> _Work order_
The whole of the data is to be returned without a single change.

> _Given data_
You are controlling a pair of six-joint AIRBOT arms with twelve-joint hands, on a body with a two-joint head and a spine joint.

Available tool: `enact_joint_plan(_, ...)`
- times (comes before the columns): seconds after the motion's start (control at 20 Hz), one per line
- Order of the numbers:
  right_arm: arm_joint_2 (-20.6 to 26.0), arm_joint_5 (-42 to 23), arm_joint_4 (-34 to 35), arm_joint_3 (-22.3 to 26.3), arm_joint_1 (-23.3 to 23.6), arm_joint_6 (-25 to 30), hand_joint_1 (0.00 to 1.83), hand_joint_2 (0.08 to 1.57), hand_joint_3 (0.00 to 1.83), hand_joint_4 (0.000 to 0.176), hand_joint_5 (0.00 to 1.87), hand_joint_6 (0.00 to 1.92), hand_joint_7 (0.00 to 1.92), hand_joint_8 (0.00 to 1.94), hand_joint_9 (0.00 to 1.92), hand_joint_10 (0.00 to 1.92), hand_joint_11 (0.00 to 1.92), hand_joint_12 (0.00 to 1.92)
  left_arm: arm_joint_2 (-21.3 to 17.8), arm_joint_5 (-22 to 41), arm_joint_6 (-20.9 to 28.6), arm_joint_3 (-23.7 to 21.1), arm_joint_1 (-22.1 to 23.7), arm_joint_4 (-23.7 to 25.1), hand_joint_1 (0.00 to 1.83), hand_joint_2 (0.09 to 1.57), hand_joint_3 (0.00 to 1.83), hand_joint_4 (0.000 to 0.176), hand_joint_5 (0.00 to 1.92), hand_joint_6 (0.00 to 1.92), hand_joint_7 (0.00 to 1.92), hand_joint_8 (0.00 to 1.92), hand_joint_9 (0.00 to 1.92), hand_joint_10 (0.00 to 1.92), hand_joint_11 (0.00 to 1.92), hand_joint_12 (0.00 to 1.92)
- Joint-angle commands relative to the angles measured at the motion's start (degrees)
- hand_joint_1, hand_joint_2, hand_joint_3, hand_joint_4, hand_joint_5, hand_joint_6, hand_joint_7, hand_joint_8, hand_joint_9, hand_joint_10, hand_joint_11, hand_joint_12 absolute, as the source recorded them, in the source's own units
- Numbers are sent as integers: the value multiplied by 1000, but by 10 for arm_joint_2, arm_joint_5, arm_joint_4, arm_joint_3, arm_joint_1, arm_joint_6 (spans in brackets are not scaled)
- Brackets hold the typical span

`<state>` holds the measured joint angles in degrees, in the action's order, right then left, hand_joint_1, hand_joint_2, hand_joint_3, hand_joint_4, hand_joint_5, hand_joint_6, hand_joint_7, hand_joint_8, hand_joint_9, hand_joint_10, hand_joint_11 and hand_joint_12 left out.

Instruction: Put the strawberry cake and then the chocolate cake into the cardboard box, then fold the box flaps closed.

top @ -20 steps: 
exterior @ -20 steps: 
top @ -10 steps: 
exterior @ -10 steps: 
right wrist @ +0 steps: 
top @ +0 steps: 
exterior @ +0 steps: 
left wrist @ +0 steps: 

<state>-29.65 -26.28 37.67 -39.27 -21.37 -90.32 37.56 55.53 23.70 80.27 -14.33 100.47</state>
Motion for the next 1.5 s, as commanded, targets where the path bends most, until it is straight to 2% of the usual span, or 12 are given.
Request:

> _Final answer_
You are controlling a pair of six-joint AIRBOT arms with twelve-joint hands, on a body with a two-joint head and a spine joint.

Available tool: `enact_joint_plan(_, ...)`
- times (comes before the columns): seconds after the motion's start (control at 20 Hz), one per line
- Order of the numbers:
  right_arm: arm_joint_2 (-20.6 to 26.0), arm_joint_5 (-42 to 23), arm_joint_4 (-34 to 35), arm_joint_3 (-22.3 to 26.3), arm_joint_1 (-23.3 to 23.6), arm_joint_6 (-25 to 30), hand_joint_1 (0.00 to 1.83), hand_joint_2 (0.08 to 1.57), hand_joint_3 (0.00 to 1.83), hand_joint_4 (0.000 to 0.176), hand_joint_5 (0.00 to 1.87), hand_joint_6 (0.00 to 1.92), hand_joint_7 (0.00 to 1.92), hand_joint_8 (0.00 to 1.94), hand_joint_9 (0.00 to 1.92), hand_joint_10 (0.00 to 1.92), hand_joint_11 (0.00 to 1.92), hand_joint_12 (0.00 to 1.92)
  left_arm: arm_joint_2 (-21.3 to 17.8), arm_joint_5 (-22 to 41), arm_joint_6 (-20.9 to 28.6), arm_joint_3 (-23.7 to 21.1), arm_joint_1 (-22.1 to 23.7), arm_joint_4 (-23.7 to 25.1), hand_joint_1 (0.00 to 1.83), hand_joint_2 (0.09 to 1.57), hand_joint_3 (0.00 to 1.83), hand_joint_4 (0.000 to 0.176), hand_joint_5 (0.00 to 1.92), hand_joint_6 (0.00 to 1.92), hand_joint_7 (0.00 to 1.92), hand_joint_8 (0.00 to 1.92), hand_joint_9 (0.00 to 1.92), hand_joint_10 (0.00 to 1.92), hand_joint_11 (0.00 to 1.92), hand_joint_12 (0.00 to 1.92)
- Joint-angle commands relative to the angles measured at the motion's start (degrees)
- hand_joint_1, hand_joint_2, hand_joint_3, hand_joint_4, hand_joint_5, hand_joint_6, hand_joint_7, hand_joint_8, hand_joint_9, hand_joint_10, hand_joint_11, hand_joint_12 absolute, as the source recorded them, in the source's own units
- Numbers are sent as integers: the value multiplied by 1000, but by 10 for arm_joint_2, arm_joint_5, arm_joint_4, arm_joint_3, arm_joint_1, arm_joint_6 (spans in brackets are not scaled)
- Brackets hold the typical span

`<state>` holds the measured joint angles in degrees, in the action's order, right then left, hand_joint_1, hand_joint_2, hand_joint_3, hand_joint_4, hand_joint_5, hand_joint_6, hand_joint_7, hand_joint_8, hand_joint_9, hand_joint_10, hand_joint_11 and hand_joint_12 left out.

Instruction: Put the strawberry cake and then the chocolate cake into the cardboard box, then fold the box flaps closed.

top @ -20 steps: 
exterior @ -20 steps: 
top @ -10 steps: 
exterior @ -10 steps: 
right wrist @ +0 steps: 
top @ +0 steps: 
exterior @ +0 steps: 
left wrist @ +0 steps: 

<state>-29.65 -26.28 37.67 -39.27 -21.37 -90.32 37.56 55.53 23.70 80.27 -14.33 100.47</state>
Motion for the next 1.5 s, as commanded, targets where the path bends most, until it is straight to 2% of the usual span, or 12 are given.
Request:

What the exercise asked for is complete.